Adjusting the office to the new working world requires some creative thinking that considers space needs, office culture and a company’s environmental, social and governance commitments.

For example, ensuring the office is connected to public transportation, accessible by bicycle, surrounded by green space, natural light and state-of-the-art air ventilation systems can make an employer alluring.

There is a marked discrepancy between what senior team members expect and what newer employees expect, Mr. Berry says.

“We are now seeing the rise of the super experience,” he explains. “Employers are looking to make the office and the workplace more engaging for people. It needs to be a compelling destination.”

From a design perspective, for example, when access to green space showed that hospital residents recover faster, people began looking at incorporating this into their facility designs, Mr. Berry says.

When it comes to getting creative with office space, “the impetus is on every industry in the war for talent,” Ms. Botting says.

Top employers looking to attract top talent are considering the environment in a new way for the office worker, she explains.

“We know that 40 per cent of CO2 emissions come from buildings alone,” she notes. “Companies are picking a building that focuses on LEED certification [Leadership in Energy and Environmental Design] and how the building collects grey water.”

Since the COVID-19 pandemic placed more importance on the air quality inside our buildings to reduce exposure, people are looking at improving their HVAC systems.

“[But] for some people, wellness means I can work from home,” Ms. Botting says.

When looking to attract tenants, focusing more attention on the well-being of the employee should be top of mind for employers, and for landlords of commercial space.

A new working reality

Considering the way the pandemic refocused our collective attention on spending time with family, making a transition back to the old way of working from the office seems unfair to Amanda Munday, chief executive officer at the Workaround – a space that offers flexible child care and co-working space for remote-working professionals.

“We saw a huge increase in demand for our services after the pandemic,” says the former tech professional. “What made our space different was that we offer childcare.”

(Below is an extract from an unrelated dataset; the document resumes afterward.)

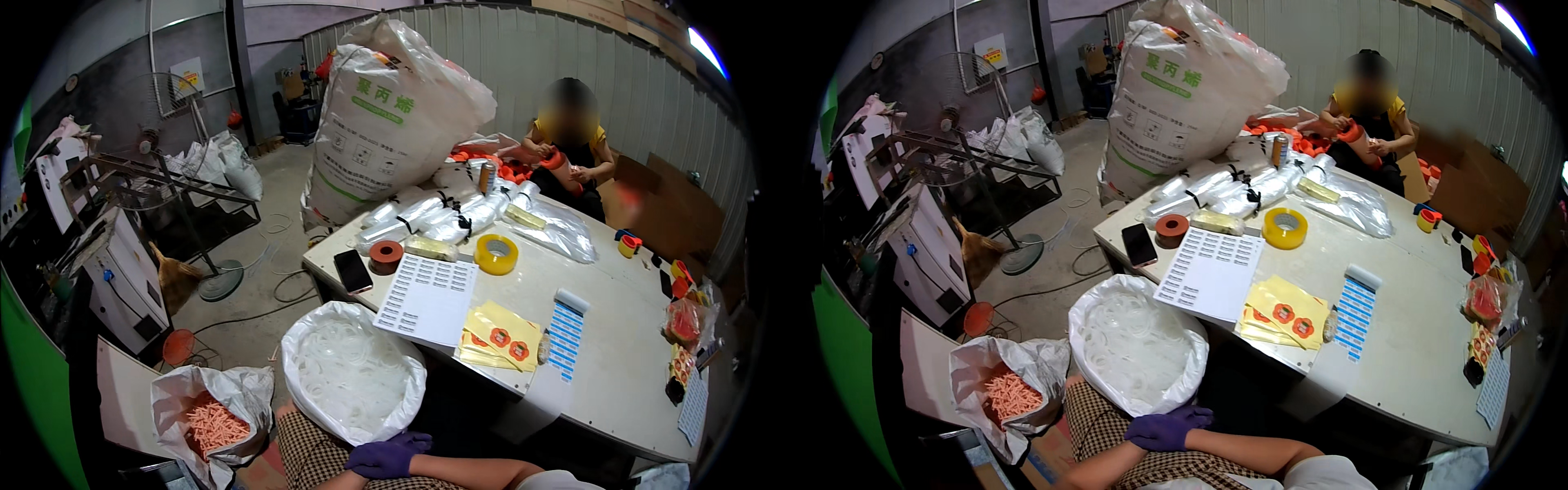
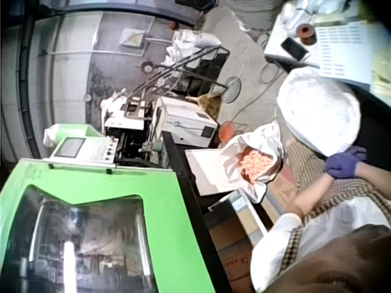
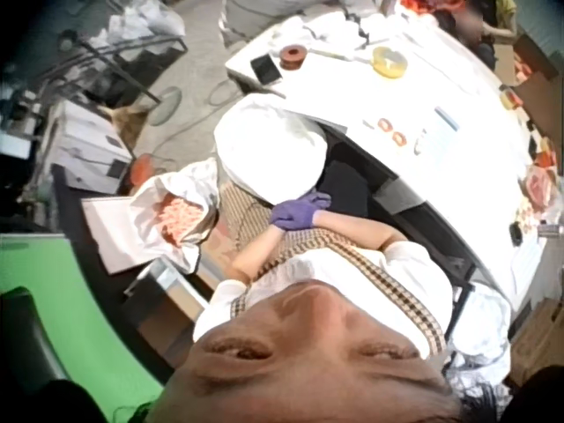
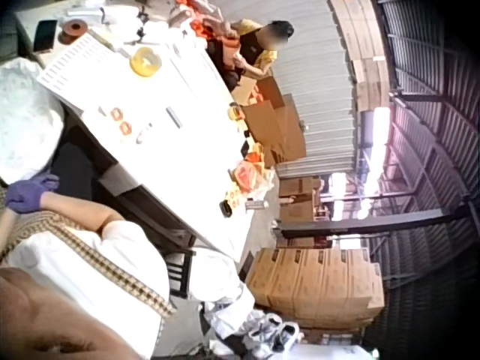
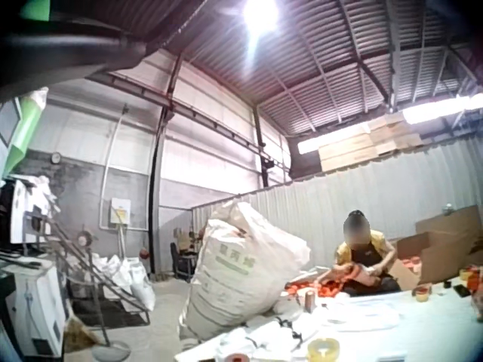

The cost of child care continues to be high, and government promises of affordability still seem far away, Ms. Munday says. The Workaround does not require a licence to offer daycare because parents are on-site. This reduces costs for parents and offers flexible child-care arrangements that are very rare.

Ms. Munday has seen families get creative with how they work remotely, stacking all their calls into one day so they can come to the co-working space for one day of child care and work from home the rest of the time. In some cases, the Workaround is billing employers directly for child care because organizations want to go the extra mile for top talent.

“The separation between professional and personal life got obliterated during [the COVID-19 pandemic],” Ms. Munday says, adding that every sector learned how integral caring for children and others is to our overall well-being.

Employers made space and time for caregivers of children who were home from school or unable to attend daycare through the longest lockdowns over the pandemic.

Now with many employers mandating people to come back to the office, but unwilling to reckon with a resistance to return, there needs to be more amenities at a minimum, Ms. Munday says.

“The cost of living is high. The cost of child care is so high. Parents today need answers today,” Ms. Munday says. “Grinning and bearing it and paying $2,000 a month is not an option.”